Attempts were made to ban the Ländler. Stern warnings were issued from church pulpits against doing any “German waltzing dances” in the streets, and the bishops of Wurzburg and Fulda issued decrees prohibiting gliding and waltzing.
A 1797 pamphlet against the dance was entitled “Proof that Waltzing is the Main Source of Weakness of the Body and Mind of our Generation”. But even when faced with all this negativity, it became very popular in Vienna and once again enjoyed the participation of all levels of society.
Popularity grows against opposition
Large dance halls like the Zum Sperl in 1807 and the Apollo in 1808 were opened to provide space for thousands of dancers. The dance reached and spread to England sometime before 1812. It was introduced as the German Waltz and became a huge hit.
The massive Apollo Hall became the center of the waltz craze in Vienna from 1808–1812. The Apollo had five large ballrooms and forty-four other public rooms, in addition to three glass houses, thirteen kitchens, an artificial waterfall, a lake with live swans, and flowers and trees that bloomed year round. Everything in the Apollo was done on a grand scale. One chandelier in the dining room held 5,000 candles. The musicians were tastefully hidden so that as the elite of Vienna swirled around the floor, the melodic strains of the waltz seemed to float down from the sky itself. Opened on January 10, 1808 to celebrate the engagement of the Emperor Francis I to his third wife, Princess Maria Ludovica d’Este, the Apollo Palace could accommodate up to 5,000 patrons. The entrance fee for the inaugural soirée was 25 guilders, an exorbitant sum in those days.
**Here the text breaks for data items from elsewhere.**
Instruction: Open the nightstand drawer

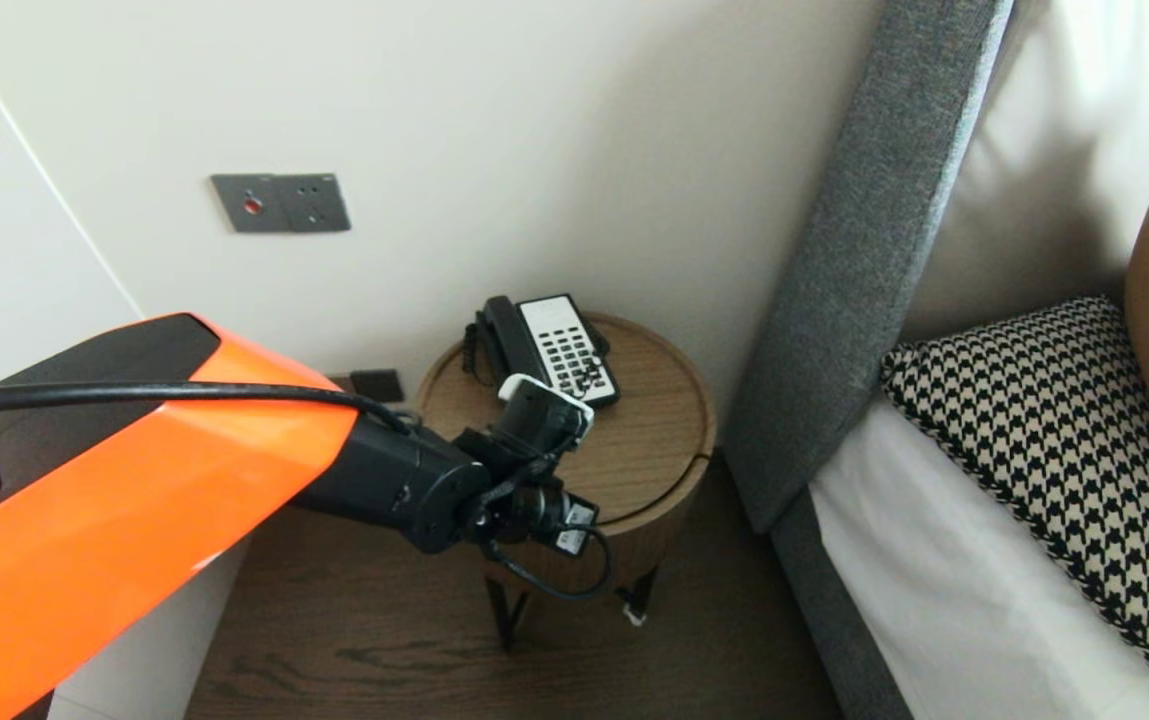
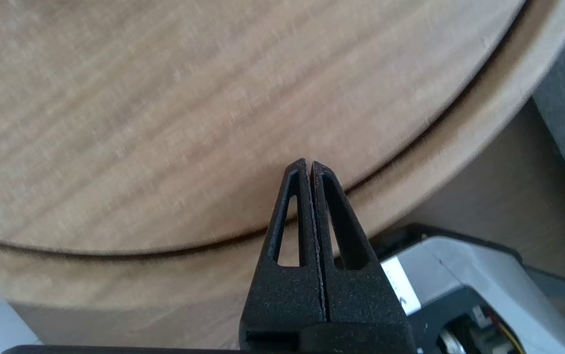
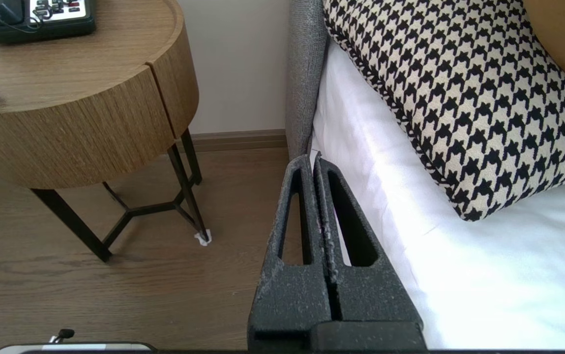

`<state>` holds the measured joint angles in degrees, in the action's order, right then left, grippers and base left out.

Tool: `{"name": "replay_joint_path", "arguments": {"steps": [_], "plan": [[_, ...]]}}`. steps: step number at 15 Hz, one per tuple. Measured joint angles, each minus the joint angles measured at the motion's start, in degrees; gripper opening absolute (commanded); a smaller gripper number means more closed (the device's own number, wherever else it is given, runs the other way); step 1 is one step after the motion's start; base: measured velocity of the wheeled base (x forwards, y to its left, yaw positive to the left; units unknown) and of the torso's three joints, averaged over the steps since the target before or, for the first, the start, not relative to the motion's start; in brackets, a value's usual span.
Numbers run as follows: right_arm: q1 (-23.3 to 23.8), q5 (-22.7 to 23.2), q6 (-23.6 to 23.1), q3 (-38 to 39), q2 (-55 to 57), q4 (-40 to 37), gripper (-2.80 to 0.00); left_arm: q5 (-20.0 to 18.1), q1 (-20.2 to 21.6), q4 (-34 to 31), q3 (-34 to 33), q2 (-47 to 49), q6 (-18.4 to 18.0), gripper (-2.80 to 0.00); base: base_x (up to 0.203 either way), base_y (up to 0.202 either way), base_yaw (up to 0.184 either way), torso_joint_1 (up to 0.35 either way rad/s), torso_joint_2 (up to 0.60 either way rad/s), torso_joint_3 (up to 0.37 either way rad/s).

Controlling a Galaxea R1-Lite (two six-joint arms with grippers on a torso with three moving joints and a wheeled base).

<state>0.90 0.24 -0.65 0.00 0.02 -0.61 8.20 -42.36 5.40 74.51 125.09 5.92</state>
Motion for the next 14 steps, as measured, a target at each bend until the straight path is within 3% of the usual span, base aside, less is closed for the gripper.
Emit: {"name": "replay_joint_path", "arguments": {"steps": [14], "plan": [[0.0,0.0,0.0,0.0,0.0,0.0,-2.80,-0.2,-2.4,2.4,-7.9,-3.3,0.4,-2.80,0.000,0.000,0.000,0.000,0.00,0.000]]}}
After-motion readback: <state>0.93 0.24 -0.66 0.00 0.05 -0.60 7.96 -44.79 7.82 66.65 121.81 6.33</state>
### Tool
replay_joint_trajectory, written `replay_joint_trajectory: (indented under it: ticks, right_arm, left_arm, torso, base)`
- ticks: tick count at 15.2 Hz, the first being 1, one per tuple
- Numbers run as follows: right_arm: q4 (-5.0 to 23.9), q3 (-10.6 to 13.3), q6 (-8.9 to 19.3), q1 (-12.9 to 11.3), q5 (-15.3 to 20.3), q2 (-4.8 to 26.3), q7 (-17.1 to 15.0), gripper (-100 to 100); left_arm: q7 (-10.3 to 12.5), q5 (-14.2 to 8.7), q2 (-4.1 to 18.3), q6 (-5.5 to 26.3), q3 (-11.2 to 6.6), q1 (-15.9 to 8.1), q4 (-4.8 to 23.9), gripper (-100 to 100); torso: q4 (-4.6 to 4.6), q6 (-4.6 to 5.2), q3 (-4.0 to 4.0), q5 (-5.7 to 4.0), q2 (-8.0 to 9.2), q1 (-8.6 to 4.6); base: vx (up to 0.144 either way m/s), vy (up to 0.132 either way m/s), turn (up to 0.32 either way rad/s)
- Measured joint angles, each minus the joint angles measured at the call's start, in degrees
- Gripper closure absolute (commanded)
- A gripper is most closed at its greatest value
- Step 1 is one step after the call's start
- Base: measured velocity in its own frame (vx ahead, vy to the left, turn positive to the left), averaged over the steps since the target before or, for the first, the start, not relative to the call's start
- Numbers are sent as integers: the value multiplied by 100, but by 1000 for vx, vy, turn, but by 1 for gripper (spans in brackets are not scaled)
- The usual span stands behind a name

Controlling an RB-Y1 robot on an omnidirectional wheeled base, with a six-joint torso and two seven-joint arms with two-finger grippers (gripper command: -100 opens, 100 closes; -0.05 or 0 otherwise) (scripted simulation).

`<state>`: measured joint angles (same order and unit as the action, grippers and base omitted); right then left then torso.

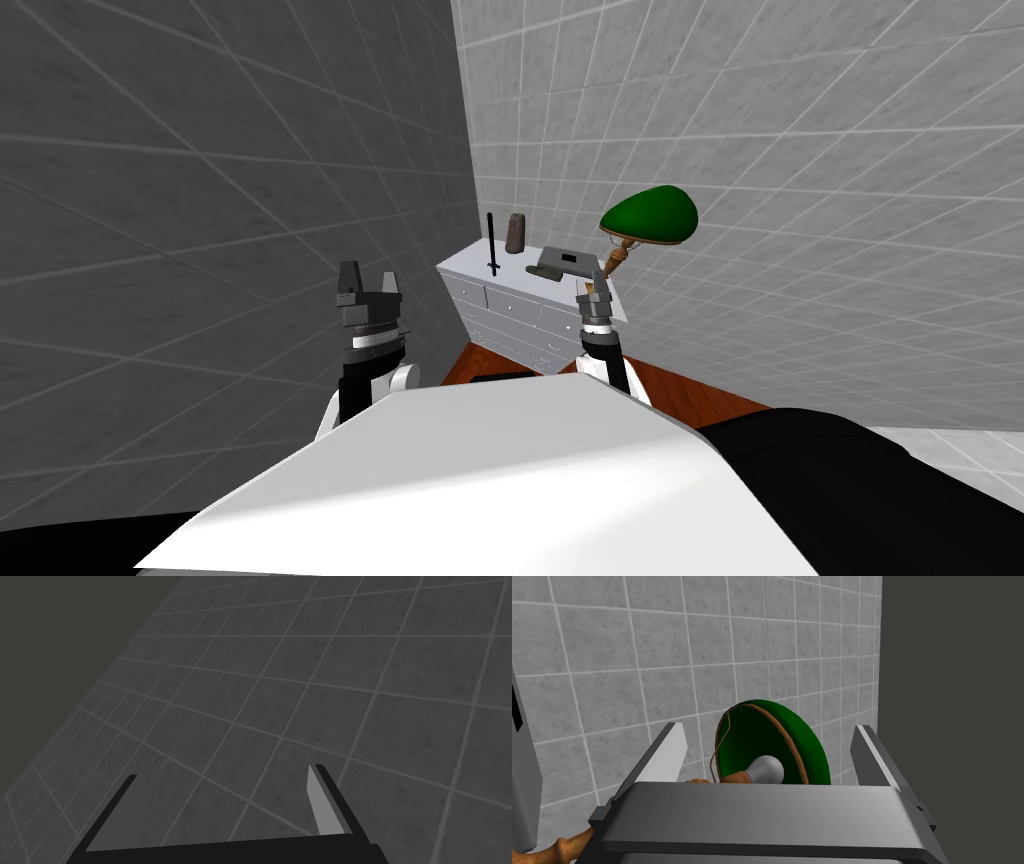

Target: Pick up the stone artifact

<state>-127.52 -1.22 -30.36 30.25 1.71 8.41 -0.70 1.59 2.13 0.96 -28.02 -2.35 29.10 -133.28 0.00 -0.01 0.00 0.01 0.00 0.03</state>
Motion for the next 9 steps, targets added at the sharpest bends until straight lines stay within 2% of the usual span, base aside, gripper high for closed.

The dancing hall catered to the wealthiest citizens of Vienna, and stories were shared of members lighting cigars with burning bank notes.
The Tivoli Pleasure Gardens, which opened in September of 1830, was another popular spot for waltzing. The gardens contained a spectacular colonnaded dancing pavilion that overlooked all of Vienna. One of the added attractions at the Tivoli was a toboggan-like chute with four tracks that allowed sixteen carriage-type cars mounted on sledges to speed excited patrons up and down.
It was in these elegant dance halls that Johann Strauss I became famous for his Waltz compositions designed especially to support these dances. Johann Strauss I wrote a waltz entitled the “Tivoli Slide Waltz” to commemorate the roller coaster–like ride, and humorously featured in his music a sliding effect a few bars before the coda. The popularity of the pleasure gardens led to such souvenirs as Tivoli hats, Tivoli watches, and even Tivoli rockets.
The Viennese Waltz continued to be popular until the 1940’s when anti-German sentiments caused it to nearly be removed from the group of standard dances used in competition.
In 1950, Paul Krebs and his wife Margit, who won the Viennese Waltz in the professional German Championships, were invited to give a presentation to the world’s dance leadership in England. The couple danced such a beautiful Viennese Waltz that the governing body restored the status of the dance, and it remains a key part of the ballroom dance world today.